[Exercise inputs]

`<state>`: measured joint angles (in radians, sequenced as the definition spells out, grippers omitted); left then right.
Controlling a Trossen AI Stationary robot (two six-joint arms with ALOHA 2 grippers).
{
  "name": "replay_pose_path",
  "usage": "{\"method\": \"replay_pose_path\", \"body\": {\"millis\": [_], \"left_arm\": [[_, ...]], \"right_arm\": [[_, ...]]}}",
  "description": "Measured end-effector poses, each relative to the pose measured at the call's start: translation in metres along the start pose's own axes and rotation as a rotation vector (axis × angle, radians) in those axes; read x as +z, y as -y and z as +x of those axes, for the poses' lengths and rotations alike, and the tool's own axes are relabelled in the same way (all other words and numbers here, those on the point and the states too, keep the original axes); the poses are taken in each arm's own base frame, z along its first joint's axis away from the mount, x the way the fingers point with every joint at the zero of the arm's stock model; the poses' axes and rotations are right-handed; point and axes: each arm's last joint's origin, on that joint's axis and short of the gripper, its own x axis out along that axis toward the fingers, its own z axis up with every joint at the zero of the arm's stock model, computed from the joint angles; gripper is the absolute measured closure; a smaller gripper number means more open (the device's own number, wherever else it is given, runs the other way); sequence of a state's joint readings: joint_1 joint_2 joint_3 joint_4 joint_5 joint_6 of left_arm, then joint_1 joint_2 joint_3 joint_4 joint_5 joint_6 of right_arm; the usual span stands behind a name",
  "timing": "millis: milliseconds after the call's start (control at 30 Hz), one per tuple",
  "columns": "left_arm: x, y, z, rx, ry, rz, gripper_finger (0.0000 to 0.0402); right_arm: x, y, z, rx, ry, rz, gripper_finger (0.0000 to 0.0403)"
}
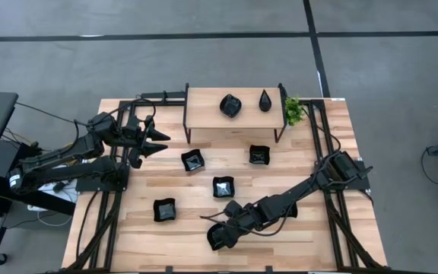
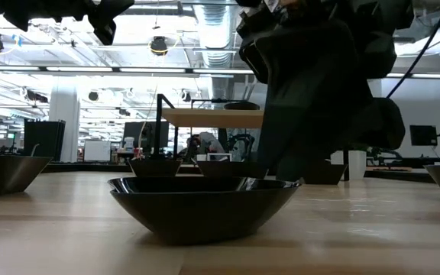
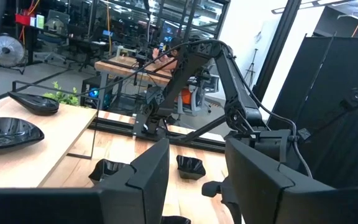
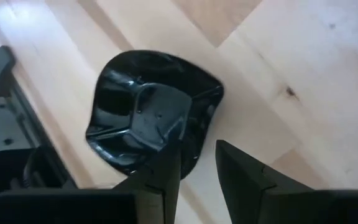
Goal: Pick & Place Mini shaped plates
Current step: Stack the leaf-shaped plate on top of the leaf-shaped plates on the shelf
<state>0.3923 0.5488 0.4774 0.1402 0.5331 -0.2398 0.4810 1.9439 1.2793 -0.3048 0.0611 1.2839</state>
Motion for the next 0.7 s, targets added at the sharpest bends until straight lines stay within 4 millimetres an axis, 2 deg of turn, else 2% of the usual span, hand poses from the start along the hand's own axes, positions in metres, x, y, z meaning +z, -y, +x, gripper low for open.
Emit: {"method": "replay_pose_path", "body": {"millis": [400,700], "left_arm": [[0.0003,0.0001,0.0,0.0,0.003,0.004,0.0243],[0.0003,0.0,0.0,0.0,0.003,0.004,0.0243]], "right_arm": [[0.0017,0.0019,0.0031,-0.006,-0.007,0.031,0.0307],[0.0051,0.0032,0.0033,-0.009,-0.005,0.039,0.0336]]}}
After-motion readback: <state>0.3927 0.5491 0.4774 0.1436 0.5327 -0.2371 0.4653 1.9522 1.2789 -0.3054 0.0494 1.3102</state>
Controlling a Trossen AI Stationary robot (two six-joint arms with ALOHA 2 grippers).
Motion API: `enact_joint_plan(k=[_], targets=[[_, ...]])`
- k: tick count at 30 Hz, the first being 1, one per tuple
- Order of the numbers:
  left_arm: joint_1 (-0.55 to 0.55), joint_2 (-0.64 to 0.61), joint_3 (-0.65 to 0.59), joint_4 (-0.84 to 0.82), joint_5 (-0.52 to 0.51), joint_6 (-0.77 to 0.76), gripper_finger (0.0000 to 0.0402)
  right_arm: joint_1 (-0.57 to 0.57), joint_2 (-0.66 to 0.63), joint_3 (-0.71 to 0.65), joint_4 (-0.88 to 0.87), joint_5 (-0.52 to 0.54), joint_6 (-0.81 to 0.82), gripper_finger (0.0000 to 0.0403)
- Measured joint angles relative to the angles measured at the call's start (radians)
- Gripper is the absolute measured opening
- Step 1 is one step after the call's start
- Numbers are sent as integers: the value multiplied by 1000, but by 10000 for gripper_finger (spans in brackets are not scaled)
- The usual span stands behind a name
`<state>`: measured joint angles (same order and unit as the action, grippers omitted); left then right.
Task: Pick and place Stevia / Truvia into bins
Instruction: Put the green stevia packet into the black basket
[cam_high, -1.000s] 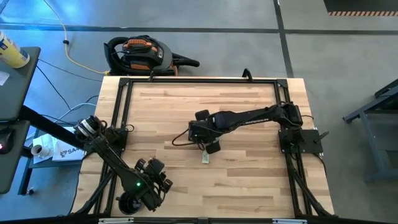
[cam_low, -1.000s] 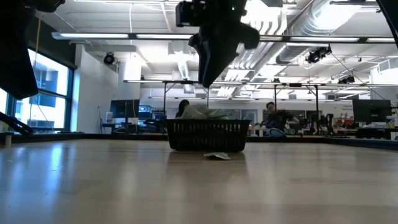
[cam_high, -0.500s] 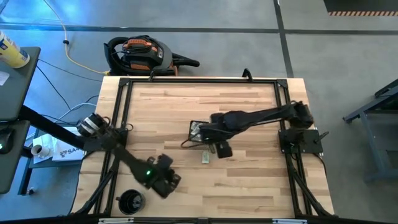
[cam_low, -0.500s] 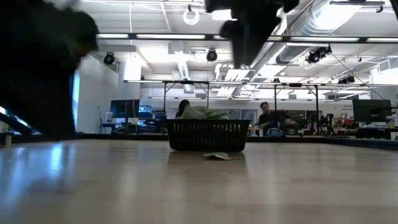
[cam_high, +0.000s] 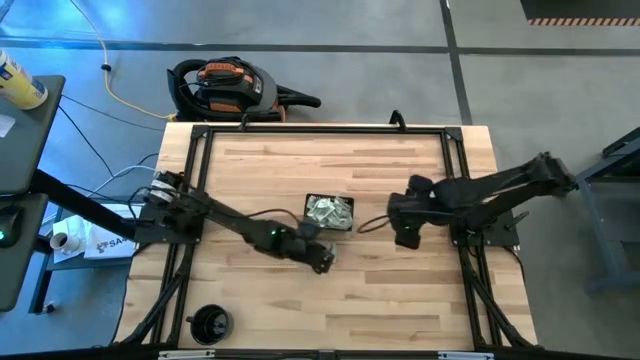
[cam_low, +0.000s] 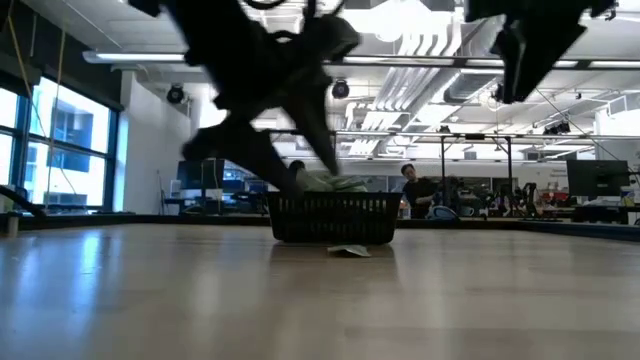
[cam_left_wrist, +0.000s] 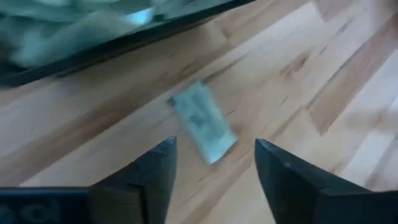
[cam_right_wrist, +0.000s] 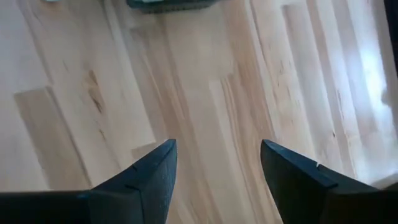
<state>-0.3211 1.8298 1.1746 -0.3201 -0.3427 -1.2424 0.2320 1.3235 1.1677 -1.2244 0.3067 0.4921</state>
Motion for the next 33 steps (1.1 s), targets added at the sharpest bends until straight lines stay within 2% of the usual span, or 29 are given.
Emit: enact_joint_plan(k=[4, 7, 9, 15, 19, 25, 30, 33], targets=[[42, 59, 66, 6, 90, 5, 287, 11, -91, -109, 44, 24, -11, 223], [58, 120, 123, 4, 136, 5, 298, 10, -141, -177, 68, 54, -33, 223], [60, 168, 175, -45, 135, 4, 299, 10, -171, -222, 91, 69, -56, 223], [57, 310, 404, -404, 111, -72, 271, 10, -259, -325, 151, 81, -106, 223], [59, 370, 516, -460, 88, -71, 261, 10, -313, -366, 161, 84, -108, 223], [58, 427, 555, -471, 63, -90, 259, 10, -378, -397, 166, 83, -84, 223], [45, 452, 555, -601, 71, -110, 258, 10, -408, -400, 163, 81, -54, 223], [34, 454, 556, -665, 57, -106, 241, 10, -412, -400, 162, 80, -47, 223]])
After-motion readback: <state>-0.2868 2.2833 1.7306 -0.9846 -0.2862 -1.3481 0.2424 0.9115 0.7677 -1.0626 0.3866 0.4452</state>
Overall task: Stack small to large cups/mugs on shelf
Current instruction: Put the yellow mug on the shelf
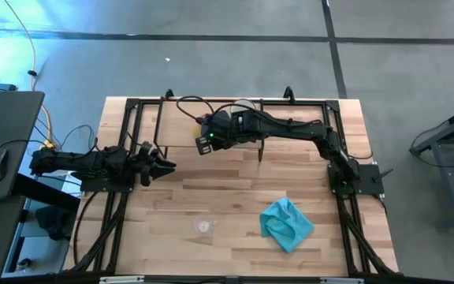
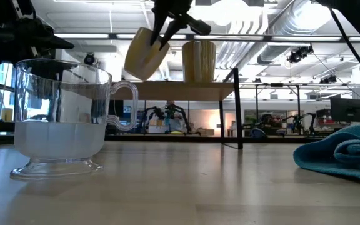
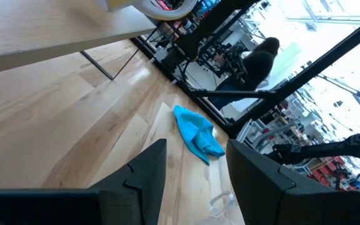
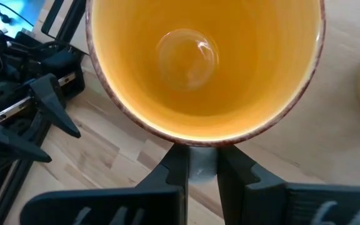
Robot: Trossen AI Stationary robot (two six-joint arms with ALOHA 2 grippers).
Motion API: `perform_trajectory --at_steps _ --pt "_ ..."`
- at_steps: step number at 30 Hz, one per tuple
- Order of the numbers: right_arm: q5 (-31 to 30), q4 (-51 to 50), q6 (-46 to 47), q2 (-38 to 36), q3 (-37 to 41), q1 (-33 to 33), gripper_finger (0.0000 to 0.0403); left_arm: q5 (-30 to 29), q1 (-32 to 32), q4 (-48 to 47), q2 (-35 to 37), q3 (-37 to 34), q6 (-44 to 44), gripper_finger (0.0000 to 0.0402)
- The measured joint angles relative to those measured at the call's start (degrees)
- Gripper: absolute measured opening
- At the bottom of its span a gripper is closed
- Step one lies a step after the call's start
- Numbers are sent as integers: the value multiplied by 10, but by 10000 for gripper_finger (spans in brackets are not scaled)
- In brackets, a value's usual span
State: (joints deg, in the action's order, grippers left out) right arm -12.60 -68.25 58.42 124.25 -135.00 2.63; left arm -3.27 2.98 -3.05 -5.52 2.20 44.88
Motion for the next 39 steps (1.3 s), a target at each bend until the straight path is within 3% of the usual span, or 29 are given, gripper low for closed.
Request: perform_trajectory --at_steps 24,39 --pt "-38 -33 26 -2 0 -5 23 0 0 0 0 0 0 154" --pt "-48 -50 31 -42 0 -9 23 -2 0 1 0 0 0 154"
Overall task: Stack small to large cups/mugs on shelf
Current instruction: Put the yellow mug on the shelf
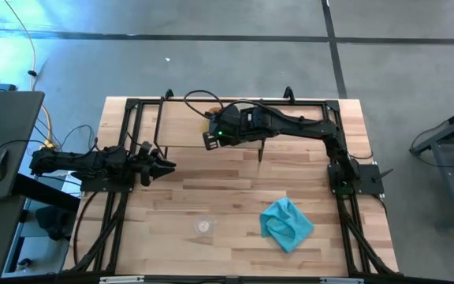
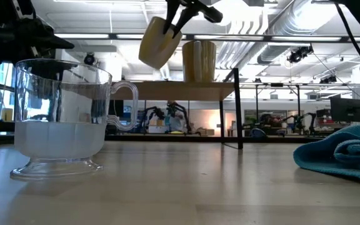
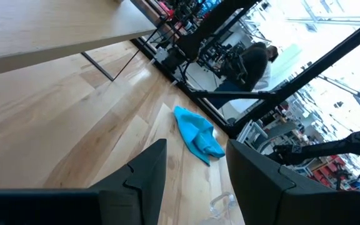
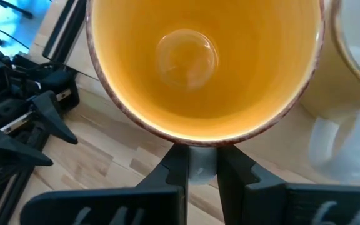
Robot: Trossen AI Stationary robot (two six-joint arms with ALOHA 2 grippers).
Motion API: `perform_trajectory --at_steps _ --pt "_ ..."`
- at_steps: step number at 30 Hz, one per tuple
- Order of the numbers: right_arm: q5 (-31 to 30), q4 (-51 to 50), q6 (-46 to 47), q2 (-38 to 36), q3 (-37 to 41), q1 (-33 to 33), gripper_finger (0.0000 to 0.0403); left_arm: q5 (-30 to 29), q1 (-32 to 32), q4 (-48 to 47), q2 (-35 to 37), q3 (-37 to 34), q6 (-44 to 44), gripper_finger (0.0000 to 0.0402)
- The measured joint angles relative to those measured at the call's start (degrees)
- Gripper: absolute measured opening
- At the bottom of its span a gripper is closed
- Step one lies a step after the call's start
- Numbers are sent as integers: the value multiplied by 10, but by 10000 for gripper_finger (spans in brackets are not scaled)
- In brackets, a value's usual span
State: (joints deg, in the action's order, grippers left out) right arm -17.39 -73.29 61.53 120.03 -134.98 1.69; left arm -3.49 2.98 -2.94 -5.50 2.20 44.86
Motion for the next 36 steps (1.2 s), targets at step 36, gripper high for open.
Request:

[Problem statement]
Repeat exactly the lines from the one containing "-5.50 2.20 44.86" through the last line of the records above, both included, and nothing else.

[Task response]
State: (joints deg, in the action's order, grippers left out) right arm -17.39 -73.29 61.53 120.03 -134.98 1.69; left arm -3.49 2.98 -2.94 -5.50 2.20 44.86
Motion for the next 36 steps (1.2 s), targets at step 36, gripper high for open.
Request:

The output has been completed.